2. Commonly Reported Problems and Errors with Container Closure Design
The container is defined as the immediate unit, bottle, vial, ampule, tube, or other receptacle containing the product (see 21 CFR 600.3(bb)). The closure is the cap, stopper, or seal. For drug-device combination products, the container closure is the physical device.
Factors influencing the choice of a container closure system for commercial distribution of the finished product should go beyond stability or ease of manufacturing. The design should protect against improper use.
The best container closure designs do not require extensive end-user training and should make sense for the dose, route, and method of administration. Improper container closure system designs have contributed to medication errors resulting in wrong routes of administration, wrong doses, and incorrect use. Especially problematic container closure systems include those that are (1) incongruent with the intended dosage and administration of the product, or are (2) atypical of products previously marketed with the same type of closure. These types of container closure systems should be redesigned because they cannot be remedied with additive label/labeling statements or health care provider and patient education.

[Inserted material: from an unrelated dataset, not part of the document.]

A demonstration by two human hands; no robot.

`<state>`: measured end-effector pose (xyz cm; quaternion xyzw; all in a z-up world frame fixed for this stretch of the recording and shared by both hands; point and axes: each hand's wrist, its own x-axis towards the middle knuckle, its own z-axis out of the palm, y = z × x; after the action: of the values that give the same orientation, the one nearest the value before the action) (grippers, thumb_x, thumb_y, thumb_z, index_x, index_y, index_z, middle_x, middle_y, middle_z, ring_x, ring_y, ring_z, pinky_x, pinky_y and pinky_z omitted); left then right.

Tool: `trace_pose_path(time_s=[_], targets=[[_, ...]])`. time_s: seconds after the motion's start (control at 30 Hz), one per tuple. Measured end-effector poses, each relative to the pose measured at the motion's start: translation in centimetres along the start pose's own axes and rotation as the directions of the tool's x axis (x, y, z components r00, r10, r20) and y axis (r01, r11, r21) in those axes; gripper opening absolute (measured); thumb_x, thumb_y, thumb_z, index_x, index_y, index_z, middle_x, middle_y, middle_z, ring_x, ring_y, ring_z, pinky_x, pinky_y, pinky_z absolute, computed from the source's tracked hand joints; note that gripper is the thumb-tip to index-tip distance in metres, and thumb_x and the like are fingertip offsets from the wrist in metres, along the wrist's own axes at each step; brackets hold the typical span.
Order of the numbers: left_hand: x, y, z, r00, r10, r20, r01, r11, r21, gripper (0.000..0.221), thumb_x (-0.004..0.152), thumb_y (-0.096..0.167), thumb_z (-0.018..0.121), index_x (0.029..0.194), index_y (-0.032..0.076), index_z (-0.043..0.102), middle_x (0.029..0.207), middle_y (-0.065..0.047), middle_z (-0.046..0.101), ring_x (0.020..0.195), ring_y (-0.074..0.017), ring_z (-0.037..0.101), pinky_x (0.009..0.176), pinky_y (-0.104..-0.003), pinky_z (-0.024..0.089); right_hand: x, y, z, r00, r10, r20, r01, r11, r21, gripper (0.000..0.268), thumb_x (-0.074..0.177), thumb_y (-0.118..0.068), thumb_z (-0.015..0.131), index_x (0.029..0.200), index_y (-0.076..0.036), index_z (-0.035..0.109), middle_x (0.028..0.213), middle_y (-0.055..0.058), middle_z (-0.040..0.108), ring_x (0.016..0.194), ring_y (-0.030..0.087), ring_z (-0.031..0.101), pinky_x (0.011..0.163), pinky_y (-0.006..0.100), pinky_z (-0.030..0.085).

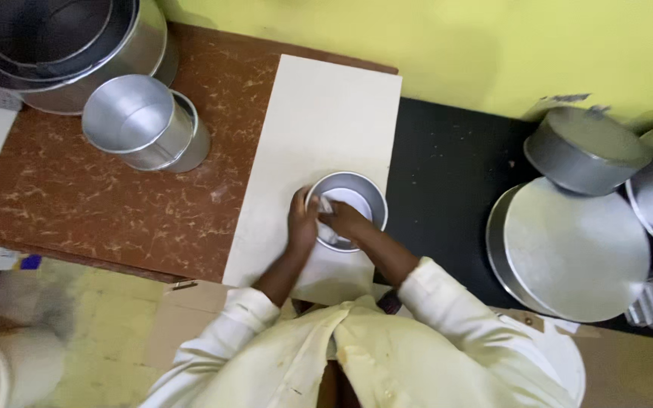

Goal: The person wipes the interior and exterior surfaces of several circular metal baking pans of various sizes with a cloth.

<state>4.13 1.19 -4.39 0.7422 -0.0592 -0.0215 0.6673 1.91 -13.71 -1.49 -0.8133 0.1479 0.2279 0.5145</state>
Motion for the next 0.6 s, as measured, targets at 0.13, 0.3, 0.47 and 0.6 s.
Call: trace_pose_path(time_s=[0.13, 0.3, 0.47, 0.6], targets=[[-2.4, 5.8, 0.1, 0.989, -0.066, 0.134, 0.092, 0.977, -0.192, 0.049, 0.116, 0.029, 0.054, 0.157, 0.004, 0.060, 0.158, -0.021, 0.061, 0.155, -0.0345, 0.050, 0.133, -0.051, 0.032, -0.7, 1.2, 2.2, 0.992, -0.096, 0.086, 0.051, 0.906, 0.421, 0.065, 0.099, -0.016, 0.076, 0.157, 0.007, 0.058, 0.147, 0.032, 0.068, 0.137, 0.046, 0.064, 0.113, 0.054, 0.054], [-7.7, 4.9, 1.8, 0.954, -0.292, -0.070, 0.273, 0.941, -0.198, 0.050, 0.119, 0.034, 0.046, 0.158, 0.004, 0.043, 0.154, -0.025, 0.048, 0.144, -0.0406, 0.047, 0.128, -0.055, 0.030, 3.2, 4.3, 1.8, 0.939, 0.077, -0.335, 0.009, 0.969, 0.247, 0.063, 0.099, -0.042, 0.079, 0.148, -0.004, 0.065, 0.138, 0.028, 0.073, 0.133, 0.046, 0.069, 0.107, 0.057, 0.056], [-0.3, 1.4, -2.3, 0.912, -0.249, 0.326, 0.368, 0.849, -0.380, 0.046, 0.112, 0.033, 0.062, 0.152, 0.010, 0.063, 0.148, -0.017, 0.065, 0.117, -0.0296, 0.068, 0.098, -0.044, 0.054, -5.2, 0.8, 3.5, 0.991, -0.136, 0.001, 0.136, 0.990, 0.024, 0.057, 0.086, -0.032, 0.090, 0.132, -0.004, 0.073, 0.134, 0.026, 0.075, 0.137, 0.048, 0.065, 0.119, 0.055, 0.050], [-1.8, 6.4, -3.0, 0.836, -0.251, 0.489, 0.455, 0.815, -0.360, 0.047, 0.113, 0.031, 0.059, 0.152, 0.006, 0.070, 0.151, -0.020, 0.071, 0.132, -0.0296, 0.072, 0.114, -0.046, 0.057, -5.2, 0.7, 5.7, 0.958, 0.202, -0.205, 0.019, 0.666, 0.746, 0.043, 0.093, -0.009, 0.082, 0.133, -0.002, 0.066, 0.106, 0.010, 0.075, 0.088, 0.021, 0.078, 0.075, 0.037, 0.066]])
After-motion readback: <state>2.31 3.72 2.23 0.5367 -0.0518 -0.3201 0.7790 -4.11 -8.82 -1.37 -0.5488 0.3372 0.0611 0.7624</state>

- Drug products should not be packaged in a container/closure system that implies or affords a route of administration other than the route intended; this has led to wrong routes of administration. Examples include:
- Oral/topical drug products packaged in vial containers used for injectable drugs have led to inadvertent intravenous administration of the oral or topical product.
- Oral inhalation products packaged in capsules have led to the capsule being swallowed whole rather than the contents of the capsule being delivered by the inhalation route.
- Topical products packaged in containers with closures that look similar to eye, ear, nasal, or oral products have led to administration of the topical product in the eye, ear, nose, and mouth.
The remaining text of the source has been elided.